When do we have Brouwer fixed points only on the corner? Suppose $f:[0,1]^n\rightarrow[0,1]^n$ is a continuous function. When does $f$ only have integral fixed points where each coordinate of the fixed point is either 0 or 1. In one-dimensional case, it means that the curve of $f$ never crosses the $45^\circ$ line, then we only have $f(0)=0$ or $f(1)=1$ as fixed points. Are there any results on this problem?
 A: The characterization you give in 1 dimensions is a restatement of $\text{fixed points}(f) = \{ x : (x,y) \in \Delta \cap \Gamma_f \} \subseteq \text{Corners}$, where $\Delta$ is the diagonal (graph of identity function), and $\Gamma_f$ is the graph of $f$.
Here is why this is a restatement of your characterization of the $1$ dimensional case: $\Delta$ is the 45 degree slope line, and by 'never crossing' I think you mean that the graph of $f$ intersects $\Delta$ only at its endpoints, which are the points of $\Delta$ with $x$ coordinates given by the corners.
The equation $\text{fixed points}(f) = \{ x : (x,y) \in \Delta \cap \Gamma_f \subseteq X \times X\} $ is true for any function $f : X \to X$ - it follows formally by unwrapping the definitions.
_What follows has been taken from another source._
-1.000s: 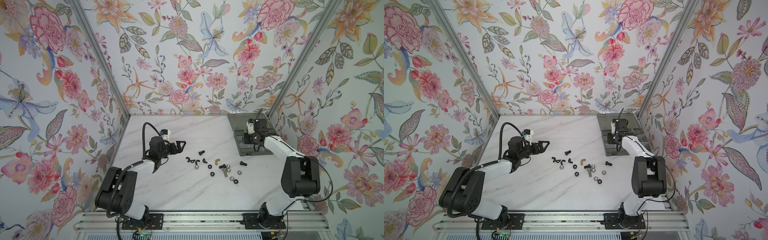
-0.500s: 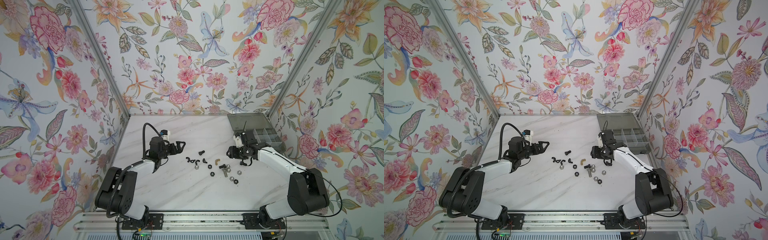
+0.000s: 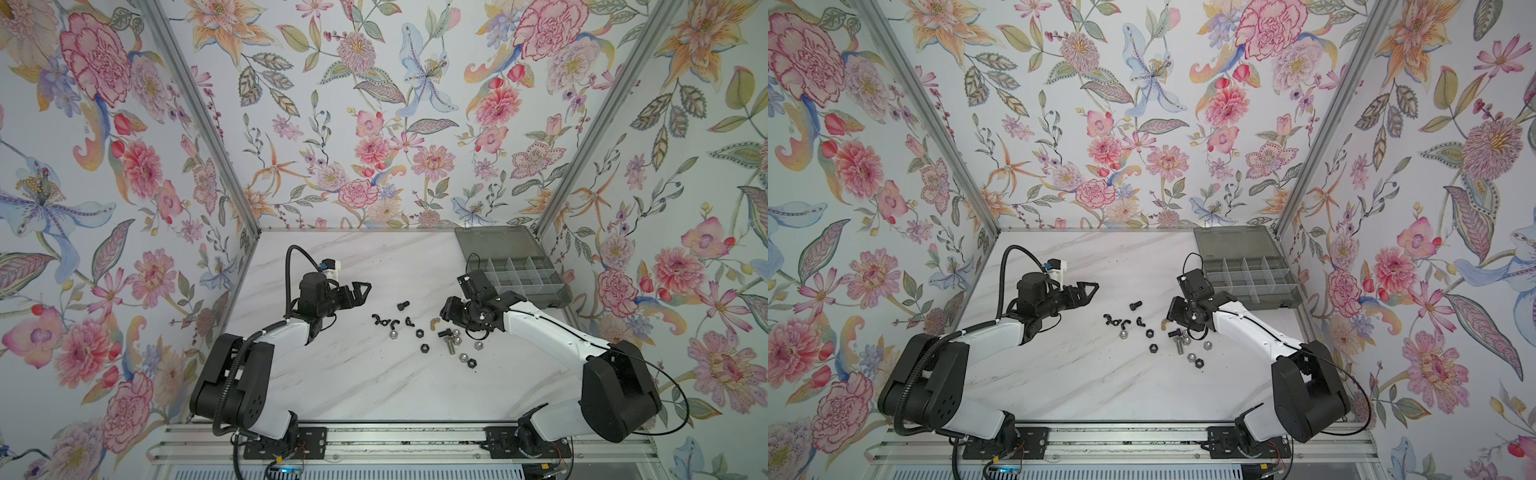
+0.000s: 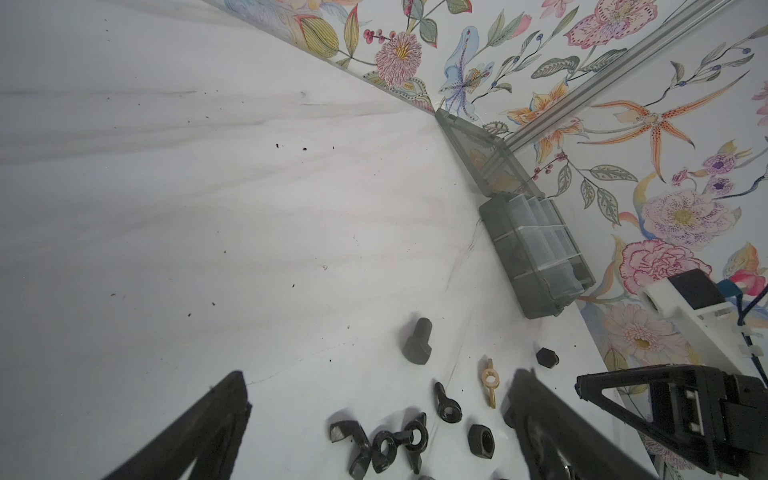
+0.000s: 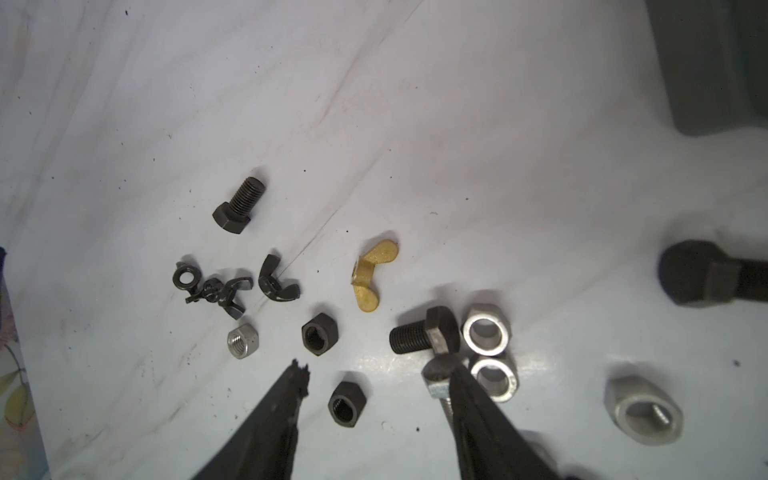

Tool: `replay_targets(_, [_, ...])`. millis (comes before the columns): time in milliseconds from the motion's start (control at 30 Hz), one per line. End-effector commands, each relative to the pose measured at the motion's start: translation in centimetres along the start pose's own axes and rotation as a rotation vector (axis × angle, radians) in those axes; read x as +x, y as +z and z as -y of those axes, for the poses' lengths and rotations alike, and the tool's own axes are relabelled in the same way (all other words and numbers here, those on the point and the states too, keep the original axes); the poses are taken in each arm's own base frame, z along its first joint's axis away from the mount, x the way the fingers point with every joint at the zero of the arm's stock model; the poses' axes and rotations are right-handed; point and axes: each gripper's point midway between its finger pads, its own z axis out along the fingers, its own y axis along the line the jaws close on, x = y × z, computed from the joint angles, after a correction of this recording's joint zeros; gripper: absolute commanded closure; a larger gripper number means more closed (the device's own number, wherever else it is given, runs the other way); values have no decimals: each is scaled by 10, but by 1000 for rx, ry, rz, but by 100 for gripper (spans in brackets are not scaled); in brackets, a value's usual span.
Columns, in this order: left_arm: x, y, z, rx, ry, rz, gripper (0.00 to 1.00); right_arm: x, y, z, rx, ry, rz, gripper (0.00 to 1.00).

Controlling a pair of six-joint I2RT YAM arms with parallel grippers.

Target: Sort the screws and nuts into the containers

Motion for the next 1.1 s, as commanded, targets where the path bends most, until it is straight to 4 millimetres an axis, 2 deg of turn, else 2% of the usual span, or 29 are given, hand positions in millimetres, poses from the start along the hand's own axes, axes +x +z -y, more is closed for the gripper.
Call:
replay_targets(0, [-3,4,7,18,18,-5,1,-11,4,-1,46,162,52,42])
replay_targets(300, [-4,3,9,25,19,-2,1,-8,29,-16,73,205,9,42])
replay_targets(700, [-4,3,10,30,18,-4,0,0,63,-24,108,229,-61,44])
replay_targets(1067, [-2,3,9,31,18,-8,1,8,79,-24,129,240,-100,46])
So, you can generalize your characterization to the containment $\text{fixed points}(f) = \{ x : (x,y) \in \Delta \cap \Gamma_f \} \subseteq \text{Corners}$. This is equivalent to stating that $\Gamma_f$ intersects $\Delta$ only at the vertices of $\Delta$, since $\Delta$ is isomorphic to $[0,1]^n$ (as polytopes) under the map that projects to the $x$-coordinate.